The details continued to come. It was like living it all over again. She was wearing compression stockings to prevent circulation problems. Her head was wrapped in bandages. A glass tube stuck out of the top of her head about four inches. It was connected to a clear plastic tube. To monitor swelling, they said.

Too much. Where is Dennis? She looked around. No one. All around her was dark. A wave of loneliness washed over the ocean of feelings.

A sound clicked behind her. Someone was there. Her throat was dry.

“Hello?” she said with a creaky voice.

A nurse floated into view. Or was it a nurse? Long blond hair glowed in the backlighting. Green eyes. Beautiful. A perfect angel. She was holding a clipboard. Angels don’t need clipboards. A nurse then.

“How are you feeling, Mrs. Ritchie?” she asked in a pristine British accent, right out of an Agatha Christie novel. Confusing.

“Not too well,” Suzie answered and the tears choked off any other words for a while. The nurse stood by and waited. “I’m not doing really good,” Suzie continued. “I’m feeling really overwhelmed.”

“Well how about I just sit down here and let’s talk for a little bit?”

“Okay. Could I have some water? My mouth is so dry.”

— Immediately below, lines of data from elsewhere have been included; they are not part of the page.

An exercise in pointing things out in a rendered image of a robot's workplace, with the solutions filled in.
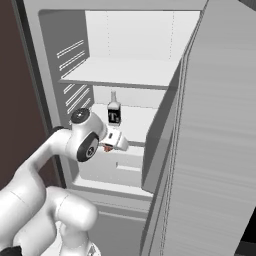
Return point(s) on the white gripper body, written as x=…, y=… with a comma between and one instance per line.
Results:
x=119, y=140

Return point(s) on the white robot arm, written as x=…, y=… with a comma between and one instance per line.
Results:
x=36, y=200

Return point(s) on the orange sweet potato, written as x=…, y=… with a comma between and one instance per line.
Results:
x=106, y=148

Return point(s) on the white fridge drawer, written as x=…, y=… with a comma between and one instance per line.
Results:
x=115, y=163

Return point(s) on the white fridge shelf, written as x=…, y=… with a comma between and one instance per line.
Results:
x=126, y=71

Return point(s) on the grey fridge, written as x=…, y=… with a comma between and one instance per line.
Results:
x=110, y=66

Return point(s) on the grey fridge door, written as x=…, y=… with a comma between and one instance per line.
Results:
x=206, y=133

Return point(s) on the black labelled bottle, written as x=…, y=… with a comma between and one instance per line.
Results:
x=114, y=113

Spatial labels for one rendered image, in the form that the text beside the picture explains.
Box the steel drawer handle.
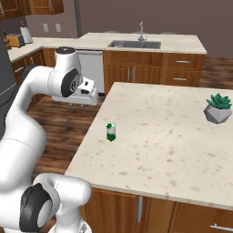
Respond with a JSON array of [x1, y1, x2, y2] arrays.
[[209, 223, 233, 233]]

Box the steel cupboard door handle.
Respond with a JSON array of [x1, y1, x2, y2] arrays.
[[137, 196, 144, 225]]

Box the wooden island cupboard door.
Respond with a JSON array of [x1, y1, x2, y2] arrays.
[[81, 187, 147, 233]]

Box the dark grey fridge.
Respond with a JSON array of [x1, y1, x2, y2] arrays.
[[0, 26, 18, 141]]

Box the steel tap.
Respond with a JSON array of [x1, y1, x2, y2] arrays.
[[137, 21, 148, 42]]

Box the wooden cupboard run beside fridge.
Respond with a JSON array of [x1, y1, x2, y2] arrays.
[[10, 47, 57, 107]]

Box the orange toaster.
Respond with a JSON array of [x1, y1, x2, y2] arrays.
[[5, 33, 25, 48]]

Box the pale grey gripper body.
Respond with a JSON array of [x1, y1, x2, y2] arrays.
[[50, 86, 100, 107]]

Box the steel sink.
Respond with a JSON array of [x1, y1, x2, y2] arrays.
[[106, 39, 162, 50]]

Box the white dishwasher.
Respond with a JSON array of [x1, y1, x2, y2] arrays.
[[75, 49, 106, 96]]

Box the wooden cupboard run under sink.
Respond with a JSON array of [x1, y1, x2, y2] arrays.
[[102, 49, 207, 96]]

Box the green succulent in grey pot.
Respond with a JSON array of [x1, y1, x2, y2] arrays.
[[203, 93, 233, 125]]

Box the plain wooden island panel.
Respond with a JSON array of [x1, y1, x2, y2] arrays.
[[145, 197, 177, 233]]

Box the wooden wall cabinets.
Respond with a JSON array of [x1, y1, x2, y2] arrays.
[[0, 0, 66, 22]]

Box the green and white milk carton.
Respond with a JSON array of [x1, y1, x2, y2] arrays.
[[106, 122, 117, 143]]

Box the wooden island drawer front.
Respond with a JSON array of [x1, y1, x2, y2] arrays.
[[171, 202, 233, 233]]

“Not just yet. But here are some ice chips.” A styrofoam cup waited on the bedside table.

“Mmm.” A spoonful made Suzie moan with relief. “I couldn’t eat all day yesterday.”

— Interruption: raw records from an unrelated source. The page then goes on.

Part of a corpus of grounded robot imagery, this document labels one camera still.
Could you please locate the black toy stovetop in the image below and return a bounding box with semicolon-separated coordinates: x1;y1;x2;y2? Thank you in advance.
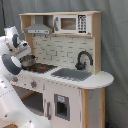
22;63;55;74

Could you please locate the black toy faucet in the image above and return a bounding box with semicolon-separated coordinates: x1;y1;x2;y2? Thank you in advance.
75;51;93;70

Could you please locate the wooden toy kitchen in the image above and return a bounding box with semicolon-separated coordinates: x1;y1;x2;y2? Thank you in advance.
11;11;113;128

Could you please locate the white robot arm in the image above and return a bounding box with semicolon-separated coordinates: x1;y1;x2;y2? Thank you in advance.
0;26;52;128

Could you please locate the grey range hood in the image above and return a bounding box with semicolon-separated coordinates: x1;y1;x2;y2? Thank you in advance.
24;16;52;35

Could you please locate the right red stove knob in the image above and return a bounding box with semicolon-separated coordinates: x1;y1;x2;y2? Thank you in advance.
31;81;37;88

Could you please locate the white fridge door with dispenser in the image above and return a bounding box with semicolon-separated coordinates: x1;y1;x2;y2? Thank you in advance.
44;81;82;128

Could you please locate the toy microwave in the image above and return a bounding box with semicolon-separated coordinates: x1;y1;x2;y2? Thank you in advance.
54;14;91;34

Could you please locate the small metal pot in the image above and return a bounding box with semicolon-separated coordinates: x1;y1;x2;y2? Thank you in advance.
21;55;36;67

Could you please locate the grey toy sink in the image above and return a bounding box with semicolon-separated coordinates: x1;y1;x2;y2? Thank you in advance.
52;68;92;81

“Oh, that’s a long day. But you’re doing really well.”

“Am I?” Anesthesia had obliterated any memory of Dr. Rosenthal’s post-op conversation.

“Your inter-cranial pressure has stabilized and you’re speaking well. So, brilliant, I’d say.” She smiled. When Suzie returned it, a tear ran down her cheek.”

“I’m sorry. It’s just that waking up here alone at night with all of these machines . . . It’s scary.” The ice and the ambient temperature sent a small shiver down her spine. She still felt the chill of the O.R. in her bones.

“I know. It’s hard to sleep with us checking on you. So, why don’t you tell me about your family?”

It was the perfect distraction. Suzie was so relieved to be able to have an actual conversation that stumbling over the occasional word seemed trivial. Sharing stories about her kids made them feel closer.

The loneliness retreated, defeated by a single person sharing simple kindness.

They talked well into the night until Suzie was borne on the last wisps of anesthesia into a deep, forgetful sleep.